My role within Computing:

Professor in Computational Logic, Deputy Head of Department and Leader of the CLArg (Computational Logic and Argumentation) Group.

About me:

I come from a small coastal town in Tuscany (alas famous for steel manufacturing, rather than renaissance art) and studied  Computer Science at the nearby University of Pisa, a pioneer in Computing within Italy. I had intended to study Mathematics until the last year of high school, but then switched to Computer Science because of the intriguing prospects of AI, then, like today, attracting huge attention. I decided on a career in academia early on, because of the freedom it offers on researching all sorts of ideas and the opportunities for world-wide collaborations.
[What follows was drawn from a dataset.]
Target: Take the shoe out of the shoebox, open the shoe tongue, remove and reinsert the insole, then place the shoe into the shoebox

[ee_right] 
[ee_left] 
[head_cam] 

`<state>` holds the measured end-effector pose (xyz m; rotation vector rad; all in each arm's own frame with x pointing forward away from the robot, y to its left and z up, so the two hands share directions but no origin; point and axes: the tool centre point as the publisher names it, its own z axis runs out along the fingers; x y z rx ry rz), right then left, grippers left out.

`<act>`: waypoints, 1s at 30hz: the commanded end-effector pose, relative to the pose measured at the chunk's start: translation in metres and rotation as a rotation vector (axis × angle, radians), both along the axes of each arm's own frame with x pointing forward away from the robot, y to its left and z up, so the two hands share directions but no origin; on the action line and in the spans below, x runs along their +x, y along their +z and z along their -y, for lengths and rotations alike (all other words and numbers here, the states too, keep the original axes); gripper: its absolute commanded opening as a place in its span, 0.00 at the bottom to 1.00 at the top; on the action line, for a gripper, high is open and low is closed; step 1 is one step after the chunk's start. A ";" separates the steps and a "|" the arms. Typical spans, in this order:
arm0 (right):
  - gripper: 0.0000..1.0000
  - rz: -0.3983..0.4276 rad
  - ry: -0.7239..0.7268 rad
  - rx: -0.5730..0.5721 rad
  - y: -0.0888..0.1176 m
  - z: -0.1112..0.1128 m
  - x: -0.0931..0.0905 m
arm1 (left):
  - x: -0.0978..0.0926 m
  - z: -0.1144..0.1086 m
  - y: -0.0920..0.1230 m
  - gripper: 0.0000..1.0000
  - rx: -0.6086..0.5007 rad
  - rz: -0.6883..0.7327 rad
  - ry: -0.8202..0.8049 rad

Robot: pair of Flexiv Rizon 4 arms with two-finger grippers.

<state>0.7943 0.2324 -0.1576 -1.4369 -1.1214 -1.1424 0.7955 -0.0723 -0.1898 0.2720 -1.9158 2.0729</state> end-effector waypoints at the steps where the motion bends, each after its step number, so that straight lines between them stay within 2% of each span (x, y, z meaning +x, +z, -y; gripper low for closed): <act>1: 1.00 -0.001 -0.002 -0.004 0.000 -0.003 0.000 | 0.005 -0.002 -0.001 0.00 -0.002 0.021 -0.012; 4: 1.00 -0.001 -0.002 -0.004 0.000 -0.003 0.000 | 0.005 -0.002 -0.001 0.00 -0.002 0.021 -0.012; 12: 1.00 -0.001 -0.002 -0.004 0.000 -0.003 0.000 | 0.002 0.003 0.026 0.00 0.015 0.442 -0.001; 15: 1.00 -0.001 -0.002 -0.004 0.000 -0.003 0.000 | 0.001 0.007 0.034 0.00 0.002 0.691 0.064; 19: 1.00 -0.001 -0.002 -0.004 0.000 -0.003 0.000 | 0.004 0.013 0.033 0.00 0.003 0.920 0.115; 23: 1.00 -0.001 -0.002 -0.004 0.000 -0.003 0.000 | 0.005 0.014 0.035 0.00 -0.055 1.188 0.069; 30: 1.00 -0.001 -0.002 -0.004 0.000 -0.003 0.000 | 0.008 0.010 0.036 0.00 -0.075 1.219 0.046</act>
After a PhD at Imperial and a brief internship in industry in Japan and a postdoc in Greece, I became a lecturer in the Department of Computing and have been here since, with brief visiting positions at universities in France and Italy.

Area(s) of research:

Since my undergraduate days I have been doing research in AI, with a focus on Computational Logic within Knowledge Representation and Reasoning: I started with Abduction (the form or reasoning that makes us hypothesise in order to explain) and then moved to Argumentation (the form of reasoning that makes us unearth and resolve conflicts). I am currently working on methods for explaining the outputs of other AI methods (for reasoning or learning) by developing argumentative abstractions of these methods from which discoursive explanations can be drawn to engage humans and make them trust the methods' outputs.

What I love about Computing:

Computing is all about problem solving, and I love finding neat solutions to problems! 

What inspires me:

Working at my allotment! Digging, weeding and growing vegetables frees my mind from clutter and brings out my best ideas.

Something people might not know about me is:

I used to be a committed basketball player in my hometown team, until I stopped growing.